In 2019 The Guardian, a British daily newspaper, not only made an environmental pledge, but made six changes regarding climate to its style guide. (This is their standards for writing, editing and language usage.) Their first new rule? “Climate crisis” would replace “climate change.” Paul Chadwick, the Guardian’s readers’ editor said, “the urgency of climate crisis needed robust new language to describe it.” 

This is not just a boring policy change to dismiss as unimportant; this is a significant step forward with huge implications. The language we use to describe the issues we face shapes the way we act on them. The Guardian took this idea and ran with it. Important issues, like the climate crisis, require the media to use accurate and precise language so that the public understands its gravity, even if it is polarizing.
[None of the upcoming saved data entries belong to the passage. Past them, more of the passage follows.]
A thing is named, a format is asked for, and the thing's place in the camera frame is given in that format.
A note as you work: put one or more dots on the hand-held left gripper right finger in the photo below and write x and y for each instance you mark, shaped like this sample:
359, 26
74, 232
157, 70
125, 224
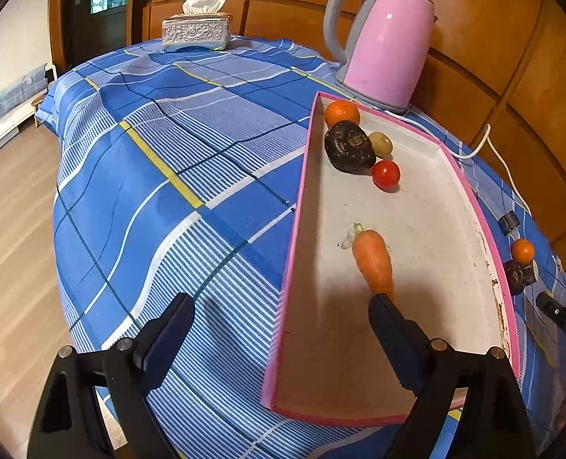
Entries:
397, 339

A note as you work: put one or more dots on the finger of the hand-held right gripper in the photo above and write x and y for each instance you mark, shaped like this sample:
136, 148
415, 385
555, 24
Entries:
560, 313

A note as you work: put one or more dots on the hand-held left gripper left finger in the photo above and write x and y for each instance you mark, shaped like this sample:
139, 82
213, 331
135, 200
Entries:
168, 339

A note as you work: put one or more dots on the small orange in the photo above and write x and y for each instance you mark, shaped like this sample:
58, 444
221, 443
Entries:
523, 251

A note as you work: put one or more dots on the orange carrot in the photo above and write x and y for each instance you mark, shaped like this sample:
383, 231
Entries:
373, 263

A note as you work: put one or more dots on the pink-edged white tray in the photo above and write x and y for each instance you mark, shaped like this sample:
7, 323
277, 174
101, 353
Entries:
431, 229

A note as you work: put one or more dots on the red cherry tomato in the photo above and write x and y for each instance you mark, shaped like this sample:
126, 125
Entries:
386, 174

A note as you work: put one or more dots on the small yellow potato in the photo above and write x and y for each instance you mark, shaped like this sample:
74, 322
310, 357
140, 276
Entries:
382, 145

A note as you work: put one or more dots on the large orange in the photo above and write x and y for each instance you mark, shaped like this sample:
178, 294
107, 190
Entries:
342, 112

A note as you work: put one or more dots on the blue plaid tablecloth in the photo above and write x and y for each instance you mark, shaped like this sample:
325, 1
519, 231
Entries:
168, 153

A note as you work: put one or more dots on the small wooden stool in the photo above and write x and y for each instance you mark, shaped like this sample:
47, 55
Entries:
39, 101

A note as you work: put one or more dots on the white bench with plaid cushion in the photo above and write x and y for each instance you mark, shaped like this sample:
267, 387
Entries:
5, 119

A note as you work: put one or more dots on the wooden panelled wardrobe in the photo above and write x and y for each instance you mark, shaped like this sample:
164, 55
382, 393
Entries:
503, 33

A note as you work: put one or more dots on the pink electric kettle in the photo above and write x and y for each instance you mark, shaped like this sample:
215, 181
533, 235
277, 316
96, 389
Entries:
388, 43

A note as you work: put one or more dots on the silver embossed tissue box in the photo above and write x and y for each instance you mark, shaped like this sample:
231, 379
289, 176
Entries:
194, 33

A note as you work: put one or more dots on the dark wooden door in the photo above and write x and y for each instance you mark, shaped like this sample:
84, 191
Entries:
106, 19

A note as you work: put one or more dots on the white tissue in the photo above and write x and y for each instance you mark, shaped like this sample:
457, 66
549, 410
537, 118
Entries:
204, 5

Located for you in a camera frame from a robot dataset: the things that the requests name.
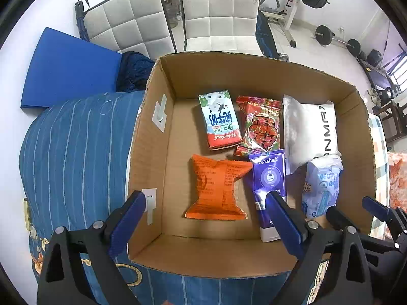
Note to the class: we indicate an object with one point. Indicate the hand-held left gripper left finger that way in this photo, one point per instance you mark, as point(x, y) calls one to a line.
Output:
point(127, 220)

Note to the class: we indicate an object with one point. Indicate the pair of shoes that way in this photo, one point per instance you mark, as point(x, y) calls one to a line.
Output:
point(373, 95)

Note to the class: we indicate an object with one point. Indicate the blue cushion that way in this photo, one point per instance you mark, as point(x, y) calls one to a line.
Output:
point(70, 66)

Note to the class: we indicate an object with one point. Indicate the blue white tissue packet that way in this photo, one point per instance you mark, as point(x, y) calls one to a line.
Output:
point(321, 184)

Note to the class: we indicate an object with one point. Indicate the plaid mattress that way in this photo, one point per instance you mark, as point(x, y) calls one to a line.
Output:
point(380, 139)

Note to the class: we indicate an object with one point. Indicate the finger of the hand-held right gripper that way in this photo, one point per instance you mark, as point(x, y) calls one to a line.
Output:
point(338, 217)
point(376, 206)

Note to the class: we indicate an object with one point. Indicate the white quilted chair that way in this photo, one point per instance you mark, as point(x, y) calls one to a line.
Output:
point(127, 19)
point(219, 12)

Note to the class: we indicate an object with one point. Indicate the small milk carton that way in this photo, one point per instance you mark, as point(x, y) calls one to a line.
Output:
point(219, 124)

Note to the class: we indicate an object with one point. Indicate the dark blue cloth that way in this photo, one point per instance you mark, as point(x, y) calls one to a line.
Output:
point(135, 70)

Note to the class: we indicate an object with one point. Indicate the black treadmill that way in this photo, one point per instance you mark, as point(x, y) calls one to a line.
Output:
point(378, 76)

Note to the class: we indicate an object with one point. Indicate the white weight rack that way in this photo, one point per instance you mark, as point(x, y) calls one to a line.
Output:
point(289, 16)

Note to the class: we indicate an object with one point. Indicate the black speaker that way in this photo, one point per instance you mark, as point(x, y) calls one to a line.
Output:
point(374, 57)

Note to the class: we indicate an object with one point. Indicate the white zip pouch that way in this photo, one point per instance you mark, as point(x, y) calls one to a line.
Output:
point(305, 127)

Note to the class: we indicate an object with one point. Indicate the orange floral towel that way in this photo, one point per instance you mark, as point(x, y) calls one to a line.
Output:
point(397, 178)

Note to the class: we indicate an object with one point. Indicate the dark blue bench pad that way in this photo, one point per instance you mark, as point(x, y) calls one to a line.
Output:
point(265, 38)

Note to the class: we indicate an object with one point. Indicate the purple toothpaste tube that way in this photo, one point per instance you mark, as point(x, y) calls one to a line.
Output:
point(265, 174)

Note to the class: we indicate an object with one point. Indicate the dark wooden chair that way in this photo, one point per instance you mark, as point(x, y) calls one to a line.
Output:
point(392, 117)

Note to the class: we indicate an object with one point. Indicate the red snack packet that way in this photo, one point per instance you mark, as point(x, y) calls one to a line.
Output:
point(260, 127)

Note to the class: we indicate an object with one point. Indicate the blue striped blanket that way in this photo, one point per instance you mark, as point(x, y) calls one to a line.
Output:
point(79, 152)

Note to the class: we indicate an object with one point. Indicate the orange snack packet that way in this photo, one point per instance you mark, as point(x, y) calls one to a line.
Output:
point(216, 187)

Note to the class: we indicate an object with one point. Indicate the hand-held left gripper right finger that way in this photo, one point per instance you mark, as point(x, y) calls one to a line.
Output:
point(286, 225)

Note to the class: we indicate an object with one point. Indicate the cardboard box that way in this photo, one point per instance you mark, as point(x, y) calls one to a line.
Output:
point(178, 165)

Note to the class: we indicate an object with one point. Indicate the short floor barbell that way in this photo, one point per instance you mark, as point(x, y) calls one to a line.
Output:
point(324, 35)

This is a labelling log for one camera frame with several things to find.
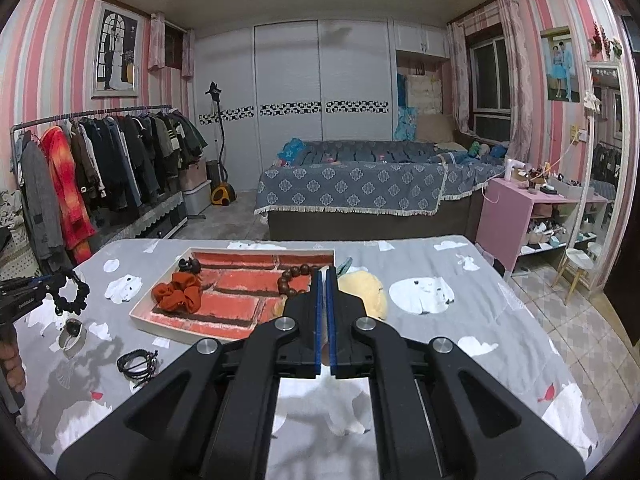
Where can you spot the white tray with red compartments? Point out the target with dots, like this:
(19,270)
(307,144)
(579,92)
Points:
(225,280)

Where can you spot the couple photo poster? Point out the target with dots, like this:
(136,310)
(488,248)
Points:
(560,65)

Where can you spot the white bangle with dark bead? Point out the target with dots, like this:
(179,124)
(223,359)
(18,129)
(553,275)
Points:
(64,340)

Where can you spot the bed with blue floral cover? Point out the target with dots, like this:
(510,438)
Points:
(350,185)

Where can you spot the large window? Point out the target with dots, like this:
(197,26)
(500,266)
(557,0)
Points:
(487,75)

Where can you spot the white hair dryer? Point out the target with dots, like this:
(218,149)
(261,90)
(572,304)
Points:
(512,169)

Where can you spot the small brown wooden ornament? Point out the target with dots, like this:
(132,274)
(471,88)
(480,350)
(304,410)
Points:
(190,265)

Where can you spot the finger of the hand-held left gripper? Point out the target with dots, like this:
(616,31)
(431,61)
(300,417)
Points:
(47,280)

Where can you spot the row of hanging clothes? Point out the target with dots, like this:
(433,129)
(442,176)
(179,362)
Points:
(115,160)

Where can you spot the pink storage box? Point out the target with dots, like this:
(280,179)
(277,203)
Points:
(192,175)

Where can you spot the garment steamer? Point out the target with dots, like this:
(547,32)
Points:
(222,194)

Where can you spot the metal clothes rack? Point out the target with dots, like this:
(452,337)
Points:
(100,111)

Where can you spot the white framed standing mirror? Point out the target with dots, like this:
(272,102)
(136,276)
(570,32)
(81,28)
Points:
(605,160)

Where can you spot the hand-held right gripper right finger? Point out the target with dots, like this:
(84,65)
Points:
(395,360)

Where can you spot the beige cushion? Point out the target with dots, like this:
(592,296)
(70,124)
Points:
(434,129)

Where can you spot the pink shelf cabinet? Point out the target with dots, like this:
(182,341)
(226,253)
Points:
(505,220)

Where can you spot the low bench with lace cloth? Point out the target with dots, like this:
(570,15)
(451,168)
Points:
(145,217)

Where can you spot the white stool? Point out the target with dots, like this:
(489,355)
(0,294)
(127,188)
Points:
(577,260)

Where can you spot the pink floral curtain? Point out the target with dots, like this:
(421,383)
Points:
(457,75)
(515,75)

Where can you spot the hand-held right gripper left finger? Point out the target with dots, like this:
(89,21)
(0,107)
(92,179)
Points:
(250,360)

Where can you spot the orange scrunchie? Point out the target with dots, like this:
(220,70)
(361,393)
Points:
(175,295)

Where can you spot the blue hanging cloth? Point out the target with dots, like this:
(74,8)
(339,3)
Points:
(404,120)

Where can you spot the person's left hand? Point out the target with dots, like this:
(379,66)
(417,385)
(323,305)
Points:
(12,360)

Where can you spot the red flower decoration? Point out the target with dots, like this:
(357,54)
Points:
(605,42)

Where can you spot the small window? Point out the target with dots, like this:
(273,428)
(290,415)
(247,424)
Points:
(173,45)

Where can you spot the framed wedding poster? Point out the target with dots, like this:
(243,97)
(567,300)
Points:
(115,50)

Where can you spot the beige yellow plush headband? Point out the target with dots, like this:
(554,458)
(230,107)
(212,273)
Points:
(365,292)

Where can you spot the white storage box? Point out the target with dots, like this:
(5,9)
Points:
(196,200)

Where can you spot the grey printed bedsheet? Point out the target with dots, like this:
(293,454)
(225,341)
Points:
(450,310)

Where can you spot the white sliding door wardrobe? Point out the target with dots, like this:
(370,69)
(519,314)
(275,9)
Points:
(287,70)

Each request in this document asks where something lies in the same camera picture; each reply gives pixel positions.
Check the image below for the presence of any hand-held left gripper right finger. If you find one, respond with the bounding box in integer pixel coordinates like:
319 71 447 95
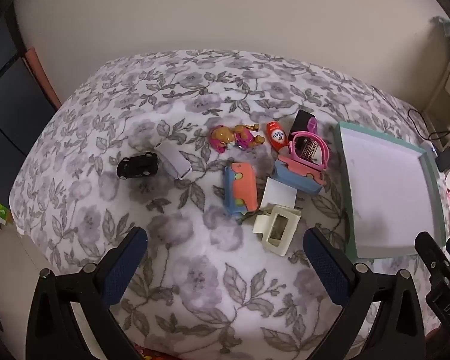
303 227 426 360

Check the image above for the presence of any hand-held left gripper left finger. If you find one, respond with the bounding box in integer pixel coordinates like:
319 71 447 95
25 226 149 360

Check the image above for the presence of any cream hair claw clip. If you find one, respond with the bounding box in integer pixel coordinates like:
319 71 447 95
252 203 302 257

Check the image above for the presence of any teal-edged white tray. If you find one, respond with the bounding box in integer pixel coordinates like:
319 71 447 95
334 122 447 259

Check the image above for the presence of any black toy car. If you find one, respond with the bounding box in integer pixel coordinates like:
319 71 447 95
116 151 159 180

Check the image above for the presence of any blue orange toy box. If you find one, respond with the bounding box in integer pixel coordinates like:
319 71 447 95
224 162 259 216

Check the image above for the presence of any white plastic case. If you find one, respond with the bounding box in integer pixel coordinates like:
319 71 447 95
154 141 193 181

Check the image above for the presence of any black and gold patterned lighter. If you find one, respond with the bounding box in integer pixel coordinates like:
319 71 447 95
298 137 323 162

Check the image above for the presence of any red squeeze tube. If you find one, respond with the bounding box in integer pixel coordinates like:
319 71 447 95
266 121 289 151

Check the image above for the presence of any pink watch band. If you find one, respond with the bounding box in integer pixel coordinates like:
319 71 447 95
288 118 331 169

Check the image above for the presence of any black plug adapter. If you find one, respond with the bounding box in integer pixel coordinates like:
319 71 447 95
289 109 316 139

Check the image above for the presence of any pink and orange dog figure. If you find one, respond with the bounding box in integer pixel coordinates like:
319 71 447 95
210 123 265 154

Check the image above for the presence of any floral blanket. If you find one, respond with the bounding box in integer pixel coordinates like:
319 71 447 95
9 49 450 360

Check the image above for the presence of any black power bank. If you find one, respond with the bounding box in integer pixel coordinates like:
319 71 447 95
435 148 450 171

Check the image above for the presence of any cream shelf unit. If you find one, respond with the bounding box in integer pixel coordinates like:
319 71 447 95
422 62 450 151

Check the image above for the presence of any dark blue wardrobe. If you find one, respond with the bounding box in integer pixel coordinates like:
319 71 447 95
0 7 57 203

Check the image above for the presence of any orange wooden trim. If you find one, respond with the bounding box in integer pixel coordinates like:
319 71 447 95
24 47 62 107

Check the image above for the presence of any teal and white box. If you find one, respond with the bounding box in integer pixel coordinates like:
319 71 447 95
431 17 450 38

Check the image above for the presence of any black cable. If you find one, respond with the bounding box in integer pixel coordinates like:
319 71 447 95
408 108 450 143

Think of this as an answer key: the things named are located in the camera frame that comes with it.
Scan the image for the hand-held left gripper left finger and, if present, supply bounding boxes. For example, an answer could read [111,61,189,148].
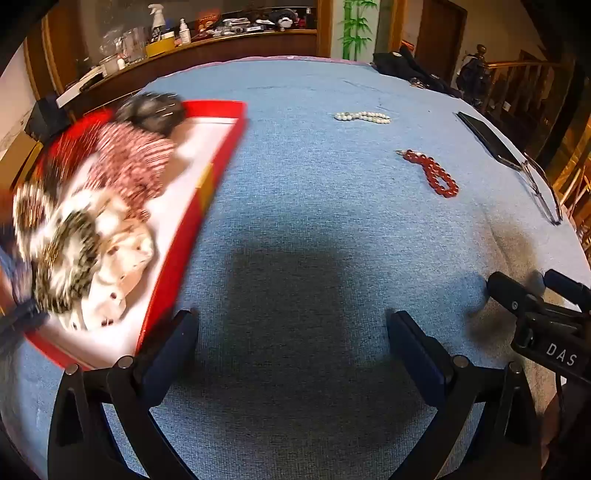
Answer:
[47,309,200,480]

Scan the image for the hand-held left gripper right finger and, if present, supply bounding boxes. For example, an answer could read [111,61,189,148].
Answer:
[387,310,541,480]

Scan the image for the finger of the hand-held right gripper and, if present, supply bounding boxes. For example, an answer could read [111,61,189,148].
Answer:
[487,271,546,320]
[543,270,591,309]

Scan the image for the red cardboard tray box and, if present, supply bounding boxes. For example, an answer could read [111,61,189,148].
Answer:
[21,99,247,372]

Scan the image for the white dotted scrunchie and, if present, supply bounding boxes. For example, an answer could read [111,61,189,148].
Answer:
[69,222,155,330]

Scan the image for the leopard print scrunchie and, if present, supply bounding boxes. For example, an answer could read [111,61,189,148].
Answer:
[34,208,105,315]

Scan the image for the black smartphone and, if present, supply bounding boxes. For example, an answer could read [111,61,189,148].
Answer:
[457,112,522,171]

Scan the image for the large red checked scrunchie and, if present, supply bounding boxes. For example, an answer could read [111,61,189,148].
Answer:
[88,122,178,217]

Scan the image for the wooden stair railing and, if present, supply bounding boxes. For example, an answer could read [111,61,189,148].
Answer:
[478,44,591,241]

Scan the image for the dark backpack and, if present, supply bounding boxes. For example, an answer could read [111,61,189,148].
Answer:
[457,53,490,100]

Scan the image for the grey furry scrunchie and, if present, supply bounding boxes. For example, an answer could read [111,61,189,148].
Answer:
[115,92,188,137]

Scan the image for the black bag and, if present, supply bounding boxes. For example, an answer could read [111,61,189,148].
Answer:
[372,45,462,99]

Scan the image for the brown cardboard box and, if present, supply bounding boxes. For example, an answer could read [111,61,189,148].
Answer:
[0,134,42,190]

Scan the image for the brown wooden door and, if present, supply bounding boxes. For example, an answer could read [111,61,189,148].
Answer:
[416,0,468,84]

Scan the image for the black box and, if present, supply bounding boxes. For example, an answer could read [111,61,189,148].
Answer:
[25,99,70,139]

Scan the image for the flat white tray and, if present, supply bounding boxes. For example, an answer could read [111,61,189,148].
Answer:
[55,65,107,109]

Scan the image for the wooden counter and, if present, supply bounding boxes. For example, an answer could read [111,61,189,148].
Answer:
[44,30,319,114]

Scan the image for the yellow tape roll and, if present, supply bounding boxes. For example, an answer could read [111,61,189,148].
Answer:
[145,37,176,58]

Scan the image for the clear glass pitcher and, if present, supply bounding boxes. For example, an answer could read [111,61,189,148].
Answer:
[121,28,147,64]

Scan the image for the white spray bottle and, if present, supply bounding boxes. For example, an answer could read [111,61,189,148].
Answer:
[148,4,167,42]

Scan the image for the pile of assorted counter clutter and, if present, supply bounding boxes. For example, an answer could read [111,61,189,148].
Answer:
[194,7,317,35]

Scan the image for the thin frame eyeglasses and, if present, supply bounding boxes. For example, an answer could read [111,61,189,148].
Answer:
[519,152,564,226]

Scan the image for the red bead bracelet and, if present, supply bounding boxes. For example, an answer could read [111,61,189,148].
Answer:
[396,148,460,198]

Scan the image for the pale green bead bracelet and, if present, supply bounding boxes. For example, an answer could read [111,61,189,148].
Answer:
[335,111,392,125]

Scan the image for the bamboo wall painting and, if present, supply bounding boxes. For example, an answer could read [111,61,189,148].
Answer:
[342,0,377,61]
As long as the main idea gets across, word choice is often overlooked as trivial or unimportant. This is a dangerous assumption. Take “climate sceptics” for example. When we see or hear “climate sceptic” we can all understand that it refers to those who deny that climate change is happening. Then why don’t we say “climate deniers?”

The Guardian addressed this as well. To be a sceptic is to doubt an idea in search of the truth, but in this context, “climate sceptics” are not sceptical about the phenomenon of global warming. They fully deny it and its predicted disastrous effects on the earth. Thus, their second new rule to change “sceptic” to “denier. These are the kind of steps we need to take. Even though “denier” has a harsher connotation, it is technically more accurate and should be considered the correct word to use.

If used to its full capacity, language can increase the sense of urgency that written pieces or speeches carry when they touch on this issue.

Changing some of the words we use is not unheard of or impossible to do. Remember our exclusive usage of “global warming” phase? “Climate change” has practically replaced it and is widely accepted today as the most accurate term for the process the earth is undergoing. According to dictionary.com, the term, “global warming,” caused the misconception that the only repercussion of continuing to release greenhouse gases into the atmosphere would be that there won’t be winters anymore. Climate change takes the idea of global warming and expands on its long term effects on the climate such as the melting of the polar ice caps, extremities of cold, droughts, fires and storms.

Even more than individuals, the media must consider the language they are using because that’s what the public turns to first for their information. If they can change the way they talk about the climate crisis to a more specific, streamlined and accurate way, then people will follow suit. Language is how we think, speak and communicate — we internalize the words in all of their meaning, connotation and context. If language changes, our thoughts and actions will change. But, it has to start in the media.

Like The Guardian, we all need to reframe the way we use language surrounding the climate crisis. It is not just a slow global heating process where we will no longer have winters. It is a critical turning point for the human race — a time to decide whether we’re serious about saving our planet or let our own apathy, greed and disinterestedness destroy us. Our language needs to reflect this urgency in accurate terms so that our actions can as well.